Google Cloud Build Sees Hackers Launch Supply Chain Attacks

by Carolyn Mathas

Orca Security found a critical design flaw in a Google Cloud Build that lets attackers escalate privileges for nearly full and unauthorized access to Google Artifact Registry code repositories.

The build flaw could allow hackers to impersonate the service account for the Google Cloud Build managed continuous integration and delivery (CI/CD) service to run API calls against the artifact registry, taking control of application images.

After deploying malicious applications into customers ‘ environments, the bad actors can then inject malicious code causing vulnerable applications and potential supply chain attacks.

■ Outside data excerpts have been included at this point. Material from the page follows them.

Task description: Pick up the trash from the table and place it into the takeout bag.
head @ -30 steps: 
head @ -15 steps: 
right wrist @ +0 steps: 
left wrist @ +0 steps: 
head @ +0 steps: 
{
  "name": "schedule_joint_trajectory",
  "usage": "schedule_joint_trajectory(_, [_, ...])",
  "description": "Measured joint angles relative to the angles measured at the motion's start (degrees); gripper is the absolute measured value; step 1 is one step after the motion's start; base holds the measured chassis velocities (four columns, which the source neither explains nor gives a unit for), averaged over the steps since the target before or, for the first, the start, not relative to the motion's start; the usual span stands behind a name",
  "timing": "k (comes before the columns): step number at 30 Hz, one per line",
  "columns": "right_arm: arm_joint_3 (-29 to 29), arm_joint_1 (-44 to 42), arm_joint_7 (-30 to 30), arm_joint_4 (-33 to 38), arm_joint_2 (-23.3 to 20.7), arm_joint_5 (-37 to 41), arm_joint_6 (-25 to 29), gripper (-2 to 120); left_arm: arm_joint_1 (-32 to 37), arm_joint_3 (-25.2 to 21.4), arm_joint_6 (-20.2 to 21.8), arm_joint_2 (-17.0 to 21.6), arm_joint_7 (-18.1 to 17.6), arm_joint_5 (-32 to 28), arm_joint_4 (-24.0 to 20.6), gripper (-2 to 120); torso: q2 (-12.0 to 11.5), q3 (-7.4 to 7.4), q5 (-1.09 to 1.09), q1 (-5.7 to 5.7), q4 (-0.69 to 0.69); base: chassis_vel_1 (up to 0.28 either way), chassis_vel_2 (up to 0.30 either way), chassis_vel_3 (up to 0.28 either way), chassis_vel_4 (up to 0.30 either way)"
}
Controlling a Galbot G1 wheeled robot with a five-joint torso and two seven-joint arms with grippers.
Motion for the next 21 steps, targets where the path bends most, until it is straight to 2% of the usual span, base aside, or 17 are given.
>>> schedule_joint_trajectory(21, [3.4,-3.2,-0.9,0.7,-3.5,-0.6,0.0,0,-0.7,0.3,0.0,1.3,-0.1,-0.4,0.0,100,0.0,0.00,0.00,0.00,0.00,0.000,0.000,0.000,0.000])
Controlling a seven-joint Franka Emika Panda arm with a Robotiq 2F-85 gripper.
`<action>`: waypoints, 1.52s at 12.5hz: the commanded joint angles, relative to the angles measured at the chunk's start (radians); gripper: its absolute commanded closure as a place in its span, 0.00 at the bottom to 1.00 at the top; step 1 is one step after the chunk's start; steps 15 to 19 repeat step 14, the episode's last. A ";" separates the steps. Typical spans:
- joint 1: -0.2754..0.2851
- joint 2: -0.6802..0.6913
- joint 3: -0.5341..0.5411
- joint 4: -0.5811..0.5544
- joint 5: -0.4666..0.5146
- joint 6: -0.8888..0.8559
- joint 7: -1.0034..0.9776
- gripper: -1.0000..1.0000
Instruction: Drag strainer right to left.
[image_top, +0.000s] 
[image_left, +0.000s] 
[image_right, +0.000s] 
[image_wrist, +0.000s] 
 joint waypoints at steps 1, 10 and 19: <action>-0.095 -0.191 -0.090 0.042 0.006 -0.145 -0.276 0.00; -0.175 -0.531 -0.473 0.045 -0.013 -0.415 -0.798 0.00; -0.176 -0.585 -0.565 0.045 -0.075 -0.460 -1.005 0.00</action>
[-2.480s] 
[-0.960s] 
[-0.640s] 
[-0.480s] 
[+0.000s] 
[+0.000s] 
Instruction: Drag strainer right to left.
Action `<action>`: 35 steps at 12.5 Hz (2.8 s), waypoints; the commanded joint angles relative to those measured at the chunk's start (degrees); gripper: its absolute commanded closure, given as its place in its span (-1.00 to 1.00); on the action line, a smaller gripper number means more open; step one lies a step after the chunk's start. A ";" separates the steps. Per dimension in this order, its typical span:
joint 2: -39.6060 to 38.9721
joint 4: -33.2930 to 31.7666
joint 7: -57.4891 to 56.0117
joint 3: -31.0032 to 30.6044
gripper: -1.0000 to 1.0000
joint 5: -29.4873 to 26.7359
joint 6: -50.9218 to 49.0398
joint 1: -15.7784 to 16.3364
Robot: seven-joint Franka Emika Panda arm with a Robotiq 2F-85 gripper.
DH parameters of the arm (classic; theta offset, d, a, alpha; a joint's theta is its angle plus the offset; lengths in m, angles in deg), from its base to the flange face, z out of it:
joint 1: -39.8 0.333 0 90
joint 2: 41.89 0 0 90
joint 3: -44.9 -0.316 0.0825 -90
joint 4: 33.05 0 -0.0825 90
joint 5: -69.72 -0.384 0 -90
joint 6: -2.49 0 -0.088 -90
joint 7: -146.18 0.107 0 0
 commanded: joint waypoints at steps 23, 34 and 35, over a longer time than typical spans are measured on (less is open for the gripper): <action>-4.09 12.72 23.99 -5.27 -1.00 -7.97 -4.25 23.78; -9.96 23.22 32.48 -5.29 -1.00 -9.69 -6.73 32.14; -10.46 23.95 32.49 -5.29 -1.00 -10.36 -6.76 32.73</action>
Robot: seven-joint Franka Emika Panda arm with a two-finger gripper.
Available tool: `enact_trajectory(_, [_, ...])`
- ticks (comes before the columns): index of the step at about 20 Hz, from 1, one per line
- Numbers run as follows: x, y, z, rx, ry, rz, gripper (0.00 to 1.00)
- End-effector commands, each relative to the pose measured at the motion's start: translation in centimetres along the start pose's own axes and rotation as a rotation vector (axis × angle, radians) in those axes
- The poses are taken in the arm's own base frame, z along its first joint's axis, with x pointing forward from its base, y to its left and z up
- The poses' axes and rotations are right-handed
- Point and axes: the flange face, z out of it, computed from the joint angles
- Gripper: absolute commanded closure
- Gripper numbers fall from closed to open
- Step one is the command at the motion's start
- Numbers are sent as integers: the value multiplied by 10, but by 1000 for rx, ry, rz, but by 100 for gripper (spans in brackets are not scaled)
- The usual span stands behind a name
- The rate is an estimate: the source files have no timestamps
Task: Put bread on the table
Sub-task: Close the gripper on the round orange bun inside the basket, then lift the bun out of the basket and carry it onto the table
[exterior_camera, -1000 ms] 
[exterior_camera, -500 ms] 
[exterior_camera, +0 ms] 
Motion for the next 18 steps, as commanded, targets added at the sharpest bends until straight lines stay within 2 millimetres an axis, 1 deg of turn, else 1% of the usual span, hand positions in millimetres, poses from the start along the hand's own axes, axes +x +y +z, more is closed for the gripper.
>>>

The same vulnerability was observed and reported by Rhino Security Lab. However, the method to exploit the flaw was more complex. It involved using GCP API and exfiltrated Cloud Build Service Account access tokens.

Orca Security’s attack takes advantage of the cloudbuild.builds.create permission and allow attackers to tamper with Google Kubernetes Engine (GKE) docker images using artifact registry permissions and run code inside the docker container as root.

​Once notified, the Google Security Team implemented a partial fix revoking the logging.privateLogEntries.list permission from the default Cloud Build Service Account, unrelated to Artifact Registry. This did not directly address the underlying vulnerability in the Artifact Registry, leaving the privilege escalation vector and the risk of a supply chain attack intact. Customers are advised to modify the default Cloud Build Service Account permissions to match their needs, removing entitlement credentials that go against the Principle of Least Privilege (PoLP) to mitigate the privilege escalation risks.